Wideband Inductorless True Time Delay Cell Based on CMOS Inverter for Timed Array Receivers

Abstract

In this paper, an inverter-based true time delay (TTD) cell for timed array receivers is proposed. The proposed TTD cell is designed in TSMC 0.18 µm CMOS technology for multi-GHz operations. The delay cell is made from an all-pass filter by Pade approximation. The first-order all-pass filter is built by combining a constant gain stage and a low pass stage based on the approximation. The constant gain stage consists of two NMOS transistors. The low pass stage is created with an inverter cell, cascaded with a PMOS transistor. Active true time delay cells are used in delay lines (commonly in cascaded topology) to develop a timed array system. Because of that, size of the TTD cell is critical and is an important design factor. So in this paper, an inductorless inverter-based wideband TTD cell is proposed. The wideband input impedance matching is achieved without bulky inductors using the resistive feedback technique in the inverter cell. More than wideband input impedance matching, flat gain, and flat delay response for the TTD cell are obtained with this technique.

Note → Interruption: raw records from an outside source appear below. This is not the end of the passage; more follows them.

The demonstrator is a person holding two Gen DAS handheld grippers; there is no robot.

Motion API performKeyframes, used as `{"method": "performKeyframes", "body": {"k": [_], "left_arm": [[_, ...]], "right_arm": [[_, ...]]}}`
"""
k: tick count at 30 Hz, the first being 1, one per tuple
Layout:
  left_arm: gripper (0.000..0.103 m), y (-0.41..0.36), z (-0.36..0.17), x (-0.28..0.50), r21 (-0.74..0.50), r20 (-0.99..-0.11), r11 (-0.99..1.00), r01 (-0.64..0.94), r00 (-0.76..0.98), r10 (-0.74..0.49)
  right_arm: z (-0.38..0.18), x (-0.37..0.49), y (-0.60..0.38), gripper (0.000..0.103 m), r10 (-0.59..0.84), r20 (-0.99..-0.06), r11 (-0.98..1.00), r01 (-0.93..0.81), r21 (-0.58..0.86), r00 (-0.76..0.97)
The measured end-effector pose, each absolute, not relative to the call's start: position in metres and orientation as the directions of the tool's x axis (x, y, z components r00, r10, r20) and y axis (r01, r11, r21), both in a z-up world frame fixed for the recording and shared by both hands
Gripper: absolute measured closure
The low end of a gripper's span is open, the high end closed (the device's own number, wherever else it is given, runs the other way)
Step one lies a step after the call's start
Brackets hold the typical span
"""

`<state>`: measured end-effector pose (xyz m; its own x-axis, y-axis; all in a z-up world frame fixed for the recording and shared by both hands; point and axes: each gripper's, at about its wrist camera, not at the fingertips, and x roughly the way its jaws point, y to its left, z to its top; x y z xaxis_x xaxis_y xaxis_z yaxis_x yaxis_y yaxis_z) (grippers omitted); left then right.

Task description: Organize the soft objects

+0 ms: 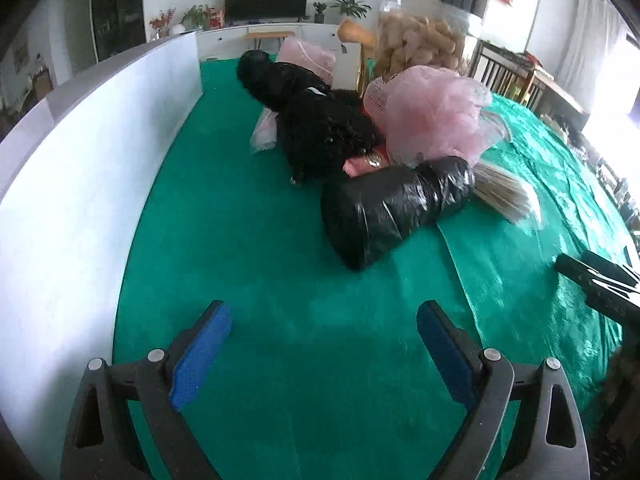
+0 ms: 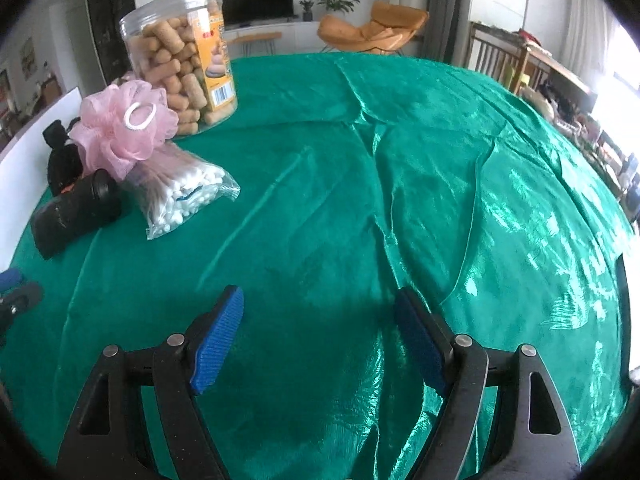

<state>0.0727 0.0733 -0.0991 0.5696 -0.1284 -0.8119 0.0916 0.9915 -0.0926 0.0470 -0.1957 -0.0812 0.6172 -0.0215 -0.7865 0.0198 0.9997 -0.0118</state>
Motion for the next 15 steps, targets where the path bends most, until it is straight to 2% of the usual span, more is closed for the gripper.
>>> {"method": "performKeyframes", "body": {"k": [3, 5, 15], "left_arm": [[0.005, 0.067, -0.103, 0.085, -0.014, -0.822, 0.994, 0.106, 0.565, -0.072], [0.000, 0.069, -0.106, 0.090, -0.018, -0.816, 0.994, 0.108, 0.573, -0.077], [0.000, 0.068, -0.107, 0.089, -0.013, -0.813, 0.994, 0.106, 0.578, -0.072]], "right_arm": [[-0.083, 0.047, -0.194, 0.021, -0.022, -0.787, 1.000, 0.019, -0.013, 0.617], [-0.084, 0.047, -0.195, 0.020, -0.016, -0.788, 1.000, 0.015, -0.009, 0.616], [-0.085, 0.048, -0.194, 0.018, -0.015, -0.788, 1.000, 0.011, -0.011, 0.616]]}}
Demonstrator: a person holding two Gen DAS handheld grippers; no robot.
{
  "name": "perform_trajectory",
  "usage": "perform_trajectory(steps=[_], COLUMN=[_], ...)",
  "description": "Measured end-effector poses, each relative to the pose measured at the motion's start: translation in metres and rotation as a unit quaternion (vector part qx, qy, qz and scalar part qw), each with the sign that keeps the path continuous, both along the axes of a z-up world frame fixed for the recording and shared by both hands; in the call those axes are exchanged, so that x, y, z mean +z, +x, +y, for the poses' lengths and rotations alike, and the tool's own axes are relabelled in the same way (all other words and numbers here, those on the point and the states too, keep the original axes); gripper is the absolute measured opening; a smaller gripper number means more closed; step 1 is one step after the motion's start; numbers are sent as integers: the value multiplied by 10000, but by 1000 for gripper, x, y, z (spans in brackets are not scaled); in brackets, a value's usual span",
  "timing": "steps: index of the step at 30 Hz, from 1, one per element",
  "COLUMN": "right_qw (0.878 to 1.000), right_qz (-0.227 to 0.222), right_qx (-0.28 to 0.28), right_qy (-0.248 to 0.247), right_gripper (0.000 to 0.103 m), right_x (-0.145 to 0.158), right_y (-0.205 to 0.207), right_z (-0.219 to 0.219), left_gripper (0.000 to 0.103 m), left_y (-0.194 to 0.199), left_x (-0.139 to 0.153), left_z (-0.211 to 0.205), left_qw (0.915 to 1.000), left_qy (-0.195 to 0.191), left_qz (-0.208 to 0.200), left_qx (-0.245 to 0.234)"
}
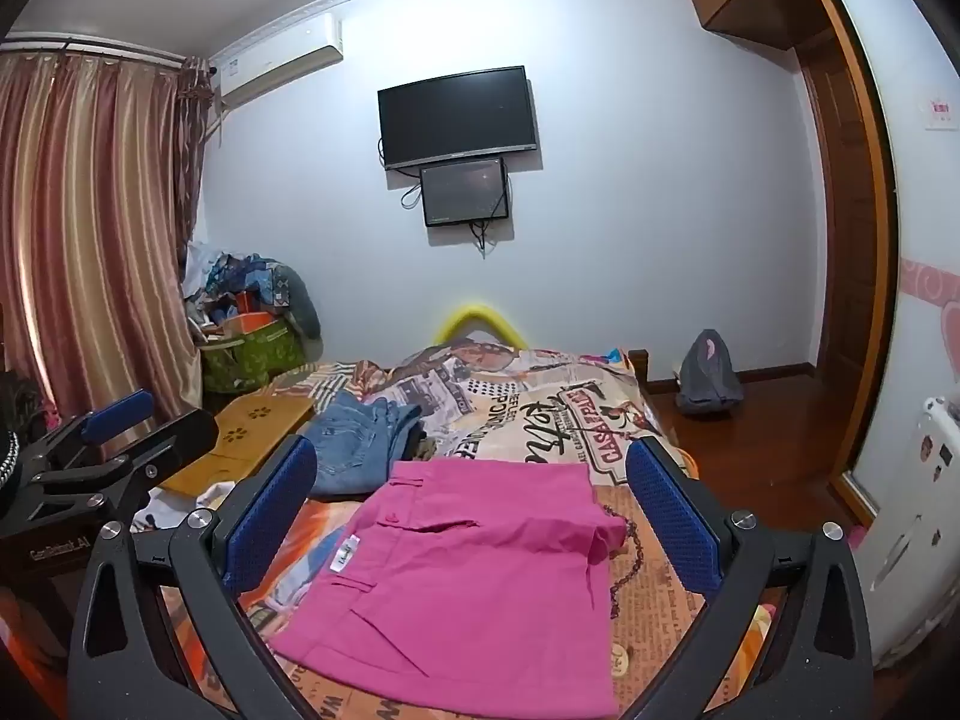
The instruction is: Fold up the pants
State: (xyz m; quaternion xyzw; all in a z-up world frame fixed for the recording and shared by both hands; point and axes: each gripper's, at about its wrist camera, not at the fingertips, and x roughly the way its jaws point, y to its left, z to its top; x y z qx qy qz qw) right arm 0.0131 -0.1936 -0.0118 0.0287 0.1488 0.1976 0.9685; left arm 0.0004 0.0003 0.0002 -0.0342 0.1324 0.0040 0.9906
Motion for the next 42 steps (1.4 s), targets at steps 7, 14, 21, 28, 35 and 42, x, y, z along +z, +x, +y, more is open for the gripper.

With the inverter-based input and complementary output structure, the TTD cell is a self-biased circuit. So, additional bias circuit is not needed. The proposed TTD cell consumes 8.7 mW from a 1.8 V supply. The achieved wideband delay is 10.6pS. Only 3% delay deviation over the 1–5 GHz band is observed, and this shows the excellent quality of the provided delay. The insertion loss is − 3.9 dB and is tolerable for a TTD cell. The input and output wideband impedance matching is ensured, and the S11 and S22 parameters are lower than -14.7 dB and − 10.9 dB, respectively. At last, the proposed TTD cell shows good linear performance, and IIP3 is around + 11.7 dBm.